The retinoid X receptor (RXR) plays
a critical role in transcriptional
regulation via formation of an RXR homodimer or heterodimers with
partner nuclear receptors. Despite the numerous beneficial effects,
only a limited number of naturally occurring RXR agonists are known.
In this report, two prenylated flavanones (1 and 2) isolated from Sophora tonkinensis were
identified as new rexinoids that preferentially activated RXRs, relative
to the retinoic acid receptor. The activities of 1 and 2 were the most potent among naturally occurring rexinoids,
yet 2 orders of magnitude lower than the synthetic rexinoid bexarotene.

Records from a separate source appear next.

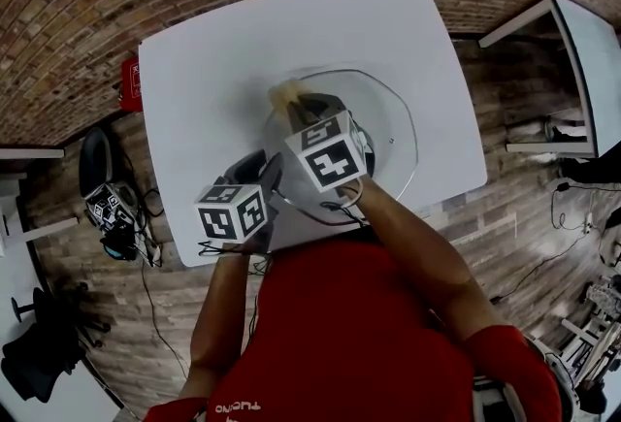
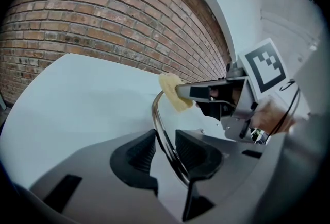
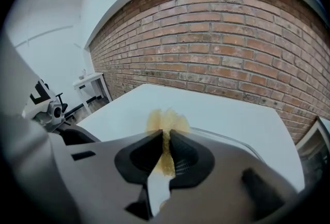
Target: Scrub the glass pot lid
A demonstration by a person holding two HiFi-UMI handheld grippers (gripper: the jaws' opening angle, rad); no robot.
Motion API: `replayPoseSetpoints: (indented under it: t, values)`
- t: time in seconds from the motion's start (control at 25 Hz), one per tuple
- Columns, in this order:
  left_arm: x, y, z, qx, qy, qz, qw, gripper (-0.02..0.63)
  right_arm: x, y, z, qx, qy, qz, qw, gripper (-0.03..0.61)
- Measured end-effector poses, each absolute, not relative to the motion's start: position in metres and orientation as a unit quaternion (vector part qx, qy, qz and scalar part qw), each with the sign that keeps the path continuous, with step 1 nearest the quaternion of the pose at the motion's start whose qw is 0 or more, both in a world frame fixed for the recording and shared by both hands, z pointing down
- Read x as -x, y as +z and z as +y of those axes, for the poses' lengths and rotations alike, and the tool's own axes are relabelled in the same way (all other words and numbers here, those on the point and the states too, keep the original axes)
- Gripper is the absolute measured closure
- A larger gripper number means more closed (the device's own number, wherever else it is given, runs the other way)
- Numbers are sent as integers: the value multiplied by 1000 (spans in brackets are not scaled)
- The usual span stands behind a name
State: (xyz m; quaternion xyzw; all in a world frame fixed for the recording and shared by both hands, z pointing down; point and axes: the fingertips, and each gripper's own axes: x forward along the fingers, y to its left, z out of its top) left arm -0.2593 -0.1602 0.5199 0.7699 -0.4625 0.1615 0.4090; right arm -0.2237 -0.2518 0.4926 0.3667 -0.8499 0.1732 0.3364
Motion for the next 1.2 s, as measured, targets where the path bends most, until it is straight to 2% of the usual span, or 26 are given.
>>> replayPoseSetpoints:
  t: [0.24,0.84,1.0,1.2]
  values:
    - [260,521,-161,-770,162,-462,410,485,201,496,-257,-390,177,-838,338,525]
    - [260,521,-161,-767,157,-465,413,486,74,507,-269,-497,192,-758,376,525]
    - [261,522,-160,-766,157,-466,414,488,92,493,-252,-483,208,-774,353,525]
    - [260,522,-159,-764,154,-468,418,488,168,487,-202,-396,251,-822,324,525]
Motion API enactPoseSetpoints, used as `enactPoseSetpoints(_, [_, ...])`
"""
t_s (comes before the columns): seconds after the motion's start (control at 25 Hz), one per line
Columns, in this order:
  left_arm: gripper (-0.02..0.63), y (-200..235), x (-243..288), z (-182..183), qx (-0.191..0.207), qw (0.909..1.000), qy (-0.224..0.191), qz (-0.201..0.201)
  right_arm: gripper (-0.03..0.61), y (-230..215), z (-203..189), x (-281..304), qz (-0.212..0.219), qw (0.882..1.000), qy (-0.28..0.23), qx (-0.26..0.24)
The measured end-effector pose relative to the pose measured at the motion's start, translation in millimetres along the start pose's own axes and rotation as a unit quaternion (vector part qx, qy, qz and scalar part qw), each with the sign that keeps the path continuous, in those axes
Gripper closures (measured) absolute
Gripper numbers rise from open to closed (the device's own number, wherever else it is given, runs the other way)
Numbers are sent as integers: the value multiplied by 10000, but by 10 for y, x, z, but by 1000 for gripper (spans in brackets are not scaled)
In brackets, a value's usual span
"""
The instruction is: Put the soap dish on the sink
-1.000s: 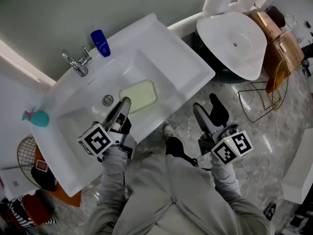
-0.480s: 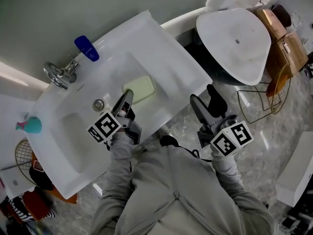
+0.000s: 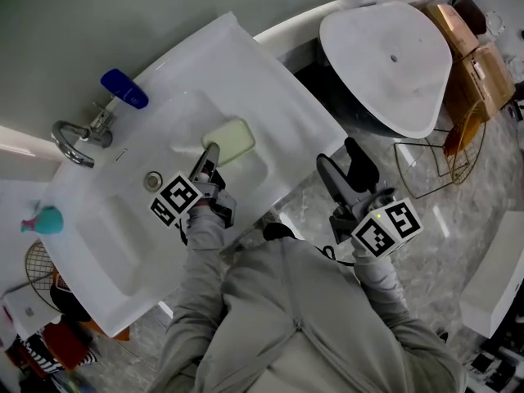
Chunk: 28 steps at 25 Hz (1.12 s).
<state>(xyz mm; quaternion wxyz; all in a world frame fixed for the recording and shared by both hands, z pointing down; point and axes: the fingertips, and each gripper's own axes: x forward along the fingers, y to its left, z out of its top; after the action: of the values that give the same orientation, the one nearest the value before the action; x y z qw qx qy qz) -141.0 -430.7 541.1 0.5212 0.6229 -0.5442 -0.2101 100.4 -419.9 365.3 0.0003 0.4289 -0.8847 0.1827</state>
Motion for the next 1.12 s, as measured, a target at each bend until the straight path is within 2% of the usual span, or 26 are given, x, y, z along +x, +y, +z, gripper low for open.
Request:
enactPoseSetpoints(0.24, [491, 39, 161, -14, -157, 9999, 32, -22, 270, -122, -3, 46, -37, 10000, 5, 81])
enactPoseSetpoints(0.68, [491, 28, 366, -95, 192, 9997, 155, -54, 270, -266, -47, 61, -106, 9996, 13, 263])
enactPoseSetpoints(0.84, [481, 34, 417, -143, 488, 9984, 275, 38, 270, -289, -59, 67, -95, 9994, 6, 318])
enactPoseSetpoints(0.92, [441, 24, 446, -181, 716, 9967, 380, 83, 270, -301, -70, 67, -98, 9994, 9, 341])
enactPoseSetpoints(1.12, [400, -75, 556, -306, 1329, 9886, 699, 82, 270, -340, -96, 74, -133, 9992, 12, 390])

Compounds 1 and 2 activated particular RXR
heterodimers in a manner similar to bexarotene. A microarray assay
followed by quantitative real-time polymerase chain reaction analyses
on RNAs isolated from C2C12 myotubes treated with 1 or 2 demonstrated that they significantly increased mRNA levels
of lipoprotein lipase, angiopoietin-like protein 4, and heme oxygenase-1.
In contrast, bexarotene preferentially potentiated transcription of
genes involved in lipogenesis and lipid metabolism such as sterol
regulatory element-binding protein-1, fatty acid synthase, and apolipoprotein
D by a liver X receptor agonist. In this study, we have demonstrated
that two newly identified naturally occurring rexinoids, 1 and 2, possess properties different from bexarotene.